James Frey: A Million Little Pieces
I thought about writing two reviews of this book, one review of it as a novel and one as a memoir. I decided not to, however, because, honestly, I'm so happy to be finished with it that I don't want to spent anymore time with it than I have to. I could write my own damn book about it, but I'm not going to.
In brief, A Million Little Pieces is not good. I realize that I am a bit biased since I started the novel after the news broke that James Frey "exaggerated" a lot of details of his life. "Exaggerated" doesn't seem like the right word. Did anyone really believe this shit before Frey's lies were uncovered? The whole book is filled with elements that just fall together in just the right places. There's no way things happened that way. Now, the placement of certain elements in the book to serve the thematic essence of the story is forgivable.
What is unforgivable about Frey's book is the numerous events that come across as complete bullshit. For example, Frey's account of his treatment for drug and alcohol abuse begins when he wakes up on an airplane that has landed in Chicago. He is covered in blood and vomit, his four front teeth are missing, and he has a large hole in his cheek. Later in the book, he recounts talking to a friend who was with him the night before. His friend took him to the hospital after his accident (which, I don't think - I may not remember, Frey actually describes in the book), pleaded with the doctors to not call the police, then dropped him off at the airport to be flown to Chicago to meet his parents. Frey treats this as if it is absolutely normal. Of course he was just put on an airplane and no one was disturbed that he was covered in blood because his four front teeth had just been knocked-out, not to mention the large hole in his cheek. This happens before Frey describes receiving two root canals without pain-killers or anesthesia, which makes absolutely no sense, considering lidocaine, the most commonly-used dental anesthetic, is not a narcotic or addictive.
Other than being over-the-top and false, Frey's book is very pompous and prententious. The James "character" is completely unsympathetic; he break rules at the treatment center and is given second chances. He refuses to blame his addictions on anyone other than himself, yet when his parents try to mend a broken relationship during a visit, he reacts by explaining to them how much he hates them, even admitting that there isn't a reason but his own. What is remarkable is that all of the other characters who James feuds with end up conceding to him, a twenty-three-year-old alcoholic and drug-addict. What infuriates me the most is that he finishes his program after refusing to accept the twelve-step program. According to the epilogue, he has never replapsed.
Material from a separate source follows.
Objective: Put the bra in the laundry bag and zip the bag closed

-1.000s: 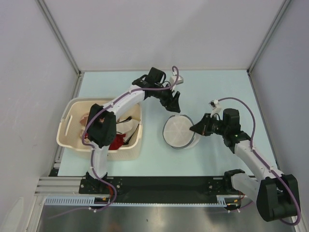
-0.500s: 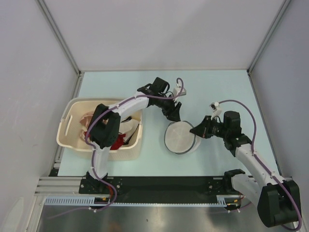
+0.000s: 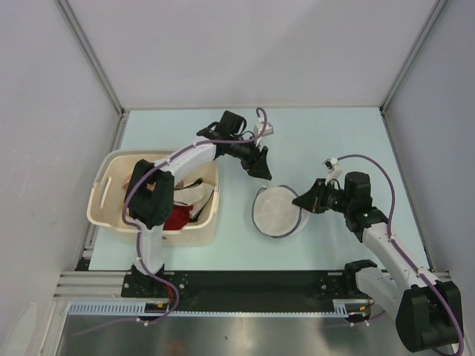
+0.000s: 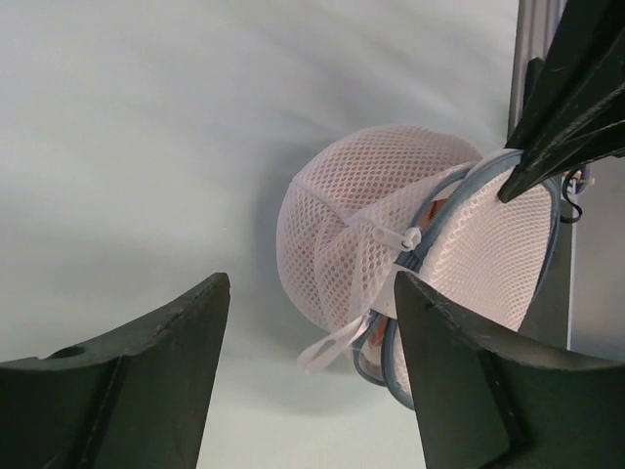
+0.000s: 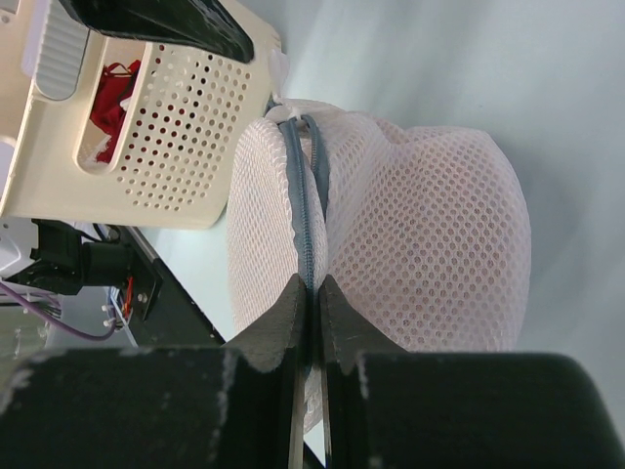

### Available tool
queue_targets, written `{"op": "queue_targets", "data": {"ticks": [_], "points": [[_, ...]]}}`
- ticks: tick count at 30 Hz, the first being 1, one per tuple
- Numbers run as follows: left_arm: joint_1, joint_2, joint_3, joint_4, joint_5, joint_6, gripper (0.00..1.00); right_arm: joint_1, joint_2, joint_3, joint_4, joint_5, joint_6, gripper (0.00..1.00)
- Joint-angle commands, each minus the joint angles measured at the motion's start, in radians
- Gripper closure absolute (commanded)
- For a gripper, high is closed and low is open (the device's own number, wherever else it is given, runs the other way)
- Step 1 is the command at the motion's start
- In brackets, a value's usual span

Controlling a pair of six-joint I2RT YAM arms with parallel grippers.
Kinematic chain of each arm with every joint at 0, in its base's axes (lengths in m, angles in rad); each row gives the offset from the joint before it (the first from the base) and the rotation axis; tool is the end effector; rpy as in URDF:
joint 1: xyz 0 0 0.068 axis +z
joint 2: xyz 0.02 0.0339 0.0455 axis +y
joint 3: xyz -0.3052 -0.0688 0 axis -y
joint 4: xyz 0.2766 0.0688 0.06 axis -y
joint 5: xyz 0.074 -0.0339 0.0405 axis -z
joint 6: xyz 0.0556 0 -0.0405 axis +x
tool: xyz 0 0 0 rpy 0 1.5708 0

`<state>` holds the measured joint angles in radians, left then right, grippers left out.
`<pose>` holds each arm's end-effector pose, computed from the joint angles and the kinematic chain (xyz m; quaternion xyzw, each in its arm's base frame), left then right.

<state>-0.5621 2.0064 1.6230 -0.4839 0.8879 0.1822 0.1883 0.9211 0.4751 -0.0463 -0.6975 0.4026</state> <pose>0.3987 -0.3021 0.2592 0.4461 0.7359 -0.4547 0.2294 0.2031 0.0751 0.2362 -0.0882 0.8206 0.4210 0.3763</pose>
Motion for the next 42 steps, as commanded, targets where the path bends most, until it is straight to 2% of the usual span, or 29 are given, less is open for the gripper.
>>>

Well, if that is true, it just belittles the Alcoholics Anonymous program and the men and women who have found solace in it.
The book itself reminds me of The Shawshank Redemption: it is filled with despicable characters who demand the reader's sympathy, even though they do not deserve it. The men that Frey writes about are not victims of their own addictions. They chose their lifestyle; their behaviors at the treatment facility is just as deplorable as their behaviors outside, the only difference being the absence of drugs and alcohol.
The worst thing about this book is that people continue to defend it because "it has helped so many people." I'm dubious of anyone whose life changes based on reading a book, and I can't imagine a drug-addict similar to those in this book putting down his or her crack pipe long enough to read someone's narcissistic account of his own recovery. It has done nothing but place the genre of autobiography into further scrutiny. There is something wrong with our culture if we can let James Frey continue to deceive a nation of readers simply because calling his book a memoir makes for an easier sell.